O maior pedaço da pizza continua sendo a entrada do dinheiro da televisão, com mais de um quarto do valor total arrecadado: 27%. Logo depois, a receita com transferências de atletas, que responde por 21% do total. Mais abaixo vêm as receitas de marketing, aqui consideradas apenas as oriundas de patrocínios e publicidade, com 16%. As áreas sociais, principalmente, e os esportes amadores respondem por 14% da receita total. Um bom item para os clubes crescerem é o próximo: bilheteria, com apenas 12% de participação nas receitas. E, finalmente, outras receitas com 10%.
Seguindo a linha adotada pelos clubes e especialistas europeus em suas análises financeiras, este OCE não considera as receitas de transferências de atletas como operacionais, entendendo que devem ser consideradas à parte ao se abordar o faturamento de um clube. Receita operacional do futebol é aquela gerada pela atração que o time exerce junto a telespectadores e torcedores, junto a anunciantes, revertendo em receitas possíveis de serem planejadas e executadas ano a ano, dentro de um planejamento de médio e longo prazo. Esse planejamento não é possível com transferências, simplesmente. E a finalidade de um time é jogar e conquistar vitórias e títulos, não formar pé-de-obra para negociações.
Aproveito para cumprimentar o Clube Atlético Paranaense, o único (salvo engano) a colocar as receitas e despesas com transferências de atletas numa categoria contábil à parte, fora do item Receitas Operacionais. Um exemplo a ser seguido.

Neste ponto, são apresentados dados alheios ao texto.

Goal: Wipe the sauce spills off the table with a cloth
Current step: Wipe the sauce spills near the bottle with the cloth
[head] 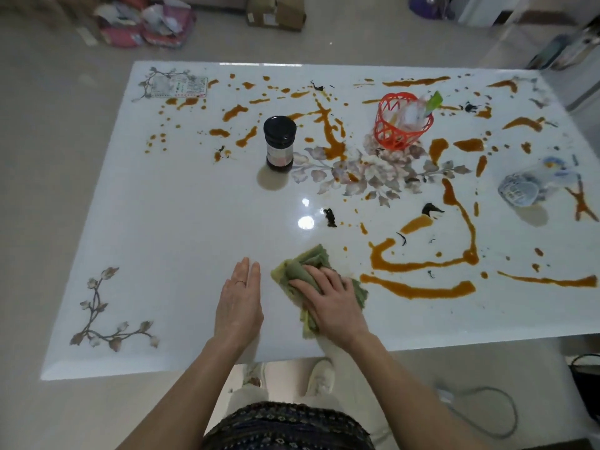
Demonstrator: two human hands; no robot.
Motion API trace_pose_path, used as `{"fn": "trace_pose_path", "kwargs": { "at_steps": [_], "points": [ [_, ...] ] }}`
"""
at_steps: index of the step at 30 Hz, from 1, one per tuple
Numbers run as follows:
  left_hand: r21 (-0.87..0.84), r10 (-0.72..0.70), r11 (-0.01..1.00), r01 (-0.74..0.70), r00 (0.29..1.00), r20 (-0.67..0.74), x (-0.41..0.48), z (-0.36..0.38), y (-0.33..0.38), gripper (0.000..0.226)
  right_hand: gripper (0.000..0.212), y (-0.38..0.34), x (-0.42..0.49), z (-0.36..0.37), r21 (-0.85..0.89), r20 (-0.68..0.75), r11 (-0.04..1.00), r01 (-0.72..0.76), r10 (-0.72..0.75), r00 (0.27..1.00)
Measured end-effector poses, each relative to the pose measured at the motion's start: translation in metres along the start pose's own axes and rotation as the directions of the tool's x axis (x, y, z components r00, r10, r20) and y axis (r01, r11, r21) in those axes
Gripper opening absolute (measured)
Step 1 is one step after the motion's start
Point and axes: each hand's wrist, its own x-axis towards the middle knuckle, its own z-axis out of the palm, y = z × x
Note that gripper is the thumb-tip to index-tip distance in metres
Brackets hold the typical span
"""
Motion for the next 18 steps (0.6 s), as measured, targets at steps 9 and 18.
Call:
{"fn": "trace_pose_path", "kwargs": {
  "at_steps": [9,18],
  "points": [
    [0.071,-0.075,0.995,0.077,0.997,-0.022,-0.004,0.016,0.023,0.066,0.054,-0.006,-0.017,-0.004,0.081,-0.033,0.991,-0.109,0.112,0.993],
    [0.133,-0.102,0.987,0.093,0.992,0.069,-0.003,0.019,0.028,0.065,0.046,0.056,-0.01,-0.019,0.136,0.05,0.984,-0.113,0.107,0.993]
  ]
}}
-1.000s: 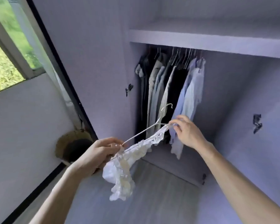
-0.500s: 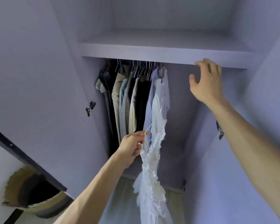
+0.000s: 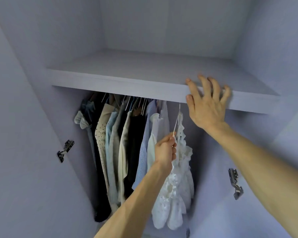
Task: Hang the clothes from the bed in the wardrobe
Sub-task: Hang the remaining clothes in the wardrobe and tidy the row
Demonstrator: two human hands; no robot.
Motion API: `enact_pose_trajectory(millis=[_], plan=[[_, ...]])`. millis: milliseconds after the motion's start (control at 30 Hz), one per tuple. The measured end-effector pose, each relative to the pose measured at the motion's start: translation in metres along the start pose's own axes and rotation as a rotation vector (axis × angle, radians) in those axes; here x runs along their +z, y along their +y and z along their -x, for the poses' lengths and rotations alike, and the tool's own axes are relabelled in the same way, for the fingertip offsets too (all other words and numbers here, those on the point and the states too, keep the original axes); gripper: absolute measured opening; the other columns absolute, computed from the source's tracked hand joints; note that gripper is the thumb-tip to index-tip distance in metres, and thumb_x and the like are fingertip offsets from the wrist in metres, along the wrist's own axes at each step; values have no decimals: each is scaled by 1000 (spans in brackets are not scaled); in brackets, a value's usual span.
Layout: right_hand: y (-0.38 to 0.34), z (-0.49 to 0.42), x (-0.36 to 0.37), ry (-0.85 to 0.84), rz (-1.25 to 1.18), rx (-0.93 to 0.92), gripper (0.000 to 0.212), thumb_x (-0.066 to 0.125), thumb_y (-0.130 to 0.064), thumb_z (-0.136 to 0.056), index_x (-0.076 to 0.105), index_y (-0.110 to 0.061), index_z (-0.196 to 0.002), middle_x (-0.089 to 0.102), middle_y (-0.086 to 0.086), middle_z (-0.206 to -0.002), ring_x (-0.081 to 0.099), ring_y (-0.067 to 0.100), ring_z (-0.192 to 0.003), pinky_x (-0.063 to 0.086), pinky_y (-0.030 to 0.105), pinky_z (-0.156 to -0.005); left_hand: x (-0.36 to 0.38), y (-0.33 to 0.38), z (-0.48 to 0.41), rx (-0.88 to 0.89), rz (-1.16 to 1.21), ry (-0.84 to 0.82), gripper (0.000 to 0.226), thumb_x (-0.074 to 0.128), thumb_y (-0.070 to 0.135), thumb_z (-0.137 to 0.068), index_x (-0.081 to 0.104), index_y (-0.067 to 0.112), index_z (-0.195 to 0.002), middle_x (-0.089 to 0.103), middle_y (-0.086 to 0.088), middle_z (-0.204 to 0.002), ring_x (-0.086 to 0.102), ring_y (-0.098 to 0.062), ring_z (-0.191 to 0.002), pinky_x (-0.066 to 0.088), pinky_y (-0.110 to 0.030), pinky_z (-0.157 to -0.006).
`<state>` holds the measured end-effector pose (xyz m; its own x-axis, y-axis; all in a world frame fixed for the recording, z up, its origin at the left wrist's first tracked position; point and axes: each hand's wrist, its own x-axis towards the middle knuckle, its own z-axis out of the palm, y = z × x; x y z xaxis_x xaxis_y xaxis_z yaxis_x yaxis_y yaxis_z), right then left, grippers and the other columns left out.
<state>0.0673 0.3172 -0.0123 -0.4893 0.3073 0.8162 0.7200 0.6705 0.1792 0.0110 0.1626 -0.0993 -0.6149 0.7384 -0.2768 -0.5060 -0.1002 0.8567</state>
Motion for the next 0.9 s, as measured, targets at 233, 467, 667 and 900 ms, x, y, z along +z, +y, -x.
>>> enact_pose_trajectory(millis=[233,467,667,900], plan=[[1,0,31,278,110,-30,47,41,-38,-103,43,-29,-149,50,7,-146,44,29,-129,27,58,-108,39,11,-71,137,-12,10,36,50,7,-98,74,33,-95,50,9,-62,35,-5,-49,31,-17,-48],[2,-4,40,391,135,-34,46,49,-37,-97,52,-27,-142,59,6,-137,48,26,-123,32,58,-104,60,9,-127,189,-12,104,32,43,-1,-96,71,4,-110,46,-1,-70,38,-5,-48,35,-16,-50],[3,-5,43,408,143,-36,47,49,-38,-97,53,-27,-142,60,5,-135,49,26,-123,33,58,-105,62,-4,-145,260,-82,193,39,39,1,-95,70,22,-106,66,0,-88,57,-6,-71,47,-12,-69],[3,-4,41,386,101,-28,44,48,-37,-98,53,-26,-141,60,4,-134,46,25,-123,32,59,-105,39,-12,-153,208,-118,428,35,40,4,-99,63,11,-125,66,-2,-119,61,-23,-117,47,-33,-103]])
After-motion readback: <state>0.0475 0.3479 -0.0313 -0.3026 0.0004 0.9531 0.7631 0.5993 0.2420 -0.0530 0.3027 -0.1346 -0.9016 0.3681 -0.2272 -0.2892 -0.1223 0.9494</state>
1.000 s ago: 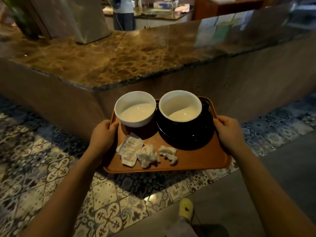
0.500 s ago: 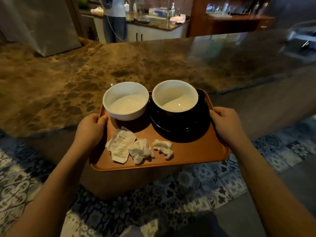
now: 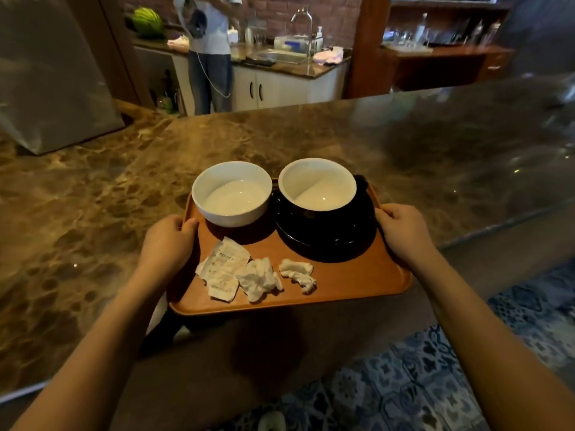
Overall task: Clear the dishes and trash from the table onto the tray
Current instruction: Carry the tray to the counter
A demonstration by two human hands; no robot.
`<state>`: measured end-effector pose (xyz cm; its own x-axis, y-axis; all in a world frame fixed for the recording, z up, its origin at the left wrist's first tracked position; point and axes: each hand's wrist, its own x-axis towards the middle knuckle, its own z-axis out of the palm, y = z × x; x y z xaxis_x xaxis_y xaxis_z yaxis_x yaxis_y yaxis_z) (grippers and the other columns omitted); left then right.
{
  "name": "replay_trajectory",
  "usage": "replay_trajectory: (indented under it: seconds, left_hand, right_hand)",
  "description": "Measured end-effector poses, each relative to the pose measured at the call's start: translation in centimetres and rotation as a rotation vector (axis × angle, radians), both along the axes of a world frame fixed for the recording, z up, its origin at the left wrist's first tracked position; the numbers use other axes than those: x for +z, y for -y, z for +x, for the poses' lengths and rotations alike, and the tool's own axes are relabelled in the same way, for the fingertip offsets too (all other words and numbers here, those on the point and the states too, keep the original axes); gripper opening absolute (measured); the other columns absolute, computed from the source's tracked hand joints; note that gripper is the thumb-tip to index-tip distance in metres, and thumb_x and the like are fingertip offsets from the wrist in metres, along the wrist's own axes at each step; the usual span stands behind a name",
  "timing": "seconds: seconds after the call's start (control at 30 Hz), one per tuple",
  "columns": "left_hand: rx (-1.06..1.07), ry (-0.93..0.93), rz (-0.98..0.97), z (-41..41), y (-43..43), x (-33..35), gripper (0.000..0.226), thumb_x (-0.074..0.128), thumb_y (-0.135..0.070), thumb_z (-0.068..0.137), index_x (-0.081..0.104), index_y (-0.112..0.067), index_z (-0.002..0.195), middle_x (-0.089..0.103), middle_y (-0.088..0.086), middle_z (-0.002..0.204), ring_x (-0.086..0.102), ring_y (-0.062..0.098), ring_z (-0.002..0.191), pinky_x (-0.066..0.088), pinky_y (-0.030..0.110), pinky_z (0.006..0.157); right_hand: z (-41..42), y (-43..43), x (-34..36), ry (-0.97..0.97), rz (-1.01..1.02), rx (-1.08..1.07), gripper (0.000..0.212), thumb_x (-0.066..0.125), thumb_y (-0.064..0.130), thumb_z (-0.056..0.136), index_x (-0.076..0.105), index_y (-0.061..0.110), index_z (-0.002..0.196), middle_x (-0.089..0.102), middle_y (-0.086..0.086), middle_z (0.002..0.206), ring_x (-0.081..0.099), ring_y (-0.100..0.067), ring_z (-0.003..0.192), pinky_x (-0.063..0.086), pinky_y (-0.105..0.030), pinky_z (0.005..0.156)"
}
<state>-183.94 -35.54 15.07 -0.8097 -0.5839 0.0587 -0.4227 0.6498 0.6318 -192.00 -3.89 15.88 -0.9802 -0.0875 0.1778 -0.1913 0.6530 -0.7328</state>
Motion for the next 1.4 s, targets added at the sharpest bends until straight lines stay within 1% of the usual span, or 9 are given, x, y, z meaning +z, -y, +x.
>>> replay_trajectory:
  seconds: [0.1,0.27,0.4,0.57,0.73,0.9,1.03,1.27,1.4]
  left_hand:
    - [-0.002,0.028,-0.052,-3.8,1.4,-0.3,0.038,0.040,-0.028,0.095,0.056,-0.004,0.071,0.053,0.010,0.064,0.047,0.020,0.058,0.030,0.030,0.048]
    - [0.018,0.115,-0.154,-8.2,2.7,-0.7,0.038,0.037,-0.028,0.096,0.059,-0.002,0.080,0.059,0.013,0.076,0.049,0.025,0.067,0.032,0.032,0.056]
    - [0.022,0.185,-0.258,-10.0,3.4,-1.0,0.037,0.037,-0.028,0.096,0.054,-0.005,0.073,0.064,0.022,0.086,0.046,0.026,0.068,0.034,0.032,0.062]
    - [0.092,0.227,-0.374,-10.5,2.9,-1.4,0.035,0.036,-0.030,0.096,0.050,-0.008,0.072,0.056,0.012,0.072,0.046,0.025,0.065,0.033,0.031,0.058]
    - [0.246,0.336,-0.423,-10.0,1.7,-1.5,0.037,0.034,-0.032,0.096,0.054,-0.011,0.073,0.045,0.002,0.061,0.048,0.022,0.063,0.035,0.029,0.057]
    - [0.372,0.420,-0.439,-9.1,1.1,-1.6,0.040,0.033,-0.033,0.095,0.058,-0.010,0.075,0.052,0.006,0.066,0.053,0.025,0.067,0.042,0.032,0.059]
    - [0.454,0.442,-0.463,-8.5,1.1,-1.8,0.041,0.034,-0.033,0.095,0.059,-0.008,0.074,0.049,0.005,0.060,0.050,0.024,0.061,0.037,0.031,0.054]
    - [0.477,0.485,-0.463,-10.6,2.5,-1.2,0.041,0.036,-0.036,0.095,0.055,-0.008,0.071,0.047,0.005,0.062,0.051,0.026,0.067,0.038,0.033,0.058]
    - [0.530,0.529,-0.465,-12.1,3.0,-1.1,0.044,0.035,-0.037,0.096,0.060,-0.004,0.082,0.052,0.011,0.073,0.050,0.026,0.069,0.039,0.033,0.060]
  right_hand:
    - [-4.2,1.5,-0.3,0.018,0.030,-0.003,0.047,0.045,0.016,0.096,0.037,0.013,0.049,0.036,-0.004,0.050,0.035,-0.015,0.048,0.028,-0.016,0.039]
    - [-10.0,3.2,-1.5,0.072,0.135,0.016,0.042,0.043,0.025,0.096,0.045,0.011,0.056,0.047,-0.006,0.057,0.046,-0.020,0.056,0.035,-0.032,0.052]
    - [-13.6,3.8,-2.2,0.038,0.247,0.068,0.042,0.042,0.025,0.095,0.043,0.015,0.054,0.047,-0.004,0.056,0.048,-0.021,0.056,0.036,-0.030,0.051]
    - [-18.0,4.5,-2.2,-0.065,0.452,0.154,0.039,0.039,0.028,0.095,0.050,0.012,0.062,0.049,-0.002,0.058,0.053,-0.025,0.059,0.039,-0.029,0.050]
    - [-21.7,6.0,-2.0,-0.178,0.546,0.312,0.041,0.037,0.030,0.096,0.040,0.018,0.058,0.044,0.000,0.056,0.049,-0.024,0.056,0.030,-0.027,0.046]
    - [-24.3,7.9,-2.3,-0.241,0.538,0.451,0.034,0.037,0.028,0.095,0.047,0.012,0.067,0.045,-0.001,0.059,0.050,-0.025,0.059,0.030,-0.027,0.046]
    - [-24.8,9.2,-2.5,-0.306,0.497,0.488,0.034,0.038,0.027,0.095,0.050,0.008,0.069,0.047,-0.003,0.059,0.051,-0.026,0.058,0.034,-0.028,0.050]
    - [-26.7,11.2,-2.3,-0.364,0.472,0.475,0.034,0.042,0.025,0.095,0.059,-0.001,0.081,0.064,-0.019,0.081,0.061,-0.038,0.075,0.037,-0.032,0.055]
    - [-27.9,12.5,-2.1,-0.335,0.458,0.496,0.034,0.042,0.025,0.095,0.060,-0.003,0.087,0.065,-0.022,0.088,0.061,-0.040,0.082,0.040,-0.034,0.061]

Colocando, portanto, as receitas operacionais sob esse ângulo, ficamos com o seguinte quadro:
Origem da receita | Participação | Participação |
Direitos de TV | 27% | 34% |
Transferências de atletas | 21% | – |
Patrocínio e Publicidade | 16% | 20% |
Social/Amadores | 14% | 18% |
Bilheteria | 12% | 15% |
Outras receitas | 10% | 13% |
Esse novo quadro já mostra uma situação mais preocupante, pois expõe cruamente a forte participação dos direitos de TV para a receita dos clubes: nada menos que 34% do total. Se pensarmos que as receitas de patrocínio e publicidade estão intimamente ligadas à exposição da marca pela televisão, veremos que o peso dessa mídia é enorme. Sua melhor contrapartida seria uma forte receita gerada pela atividade-fim de um clube de futebol: a renda proporcionada pelos jogos, que no Brasil ainda está no estágio “bilheteria”.
Em algum momento vamos evoluir de “bilheteria” para “matchday”, agregando valor à simples venda do ingresso, através do consumo dentro do estádio, todo ele tendo parte da receita direcionada para o clube. Para isso, entretanto, necessitamos estádios melhores e dirigentes que enxerguem o torcedor como consumidor de bens e serviços e não como uma vaca leiteira com a missão de fornecer muito leite e nada recebendo em troca, sequer ração de boa qualidade.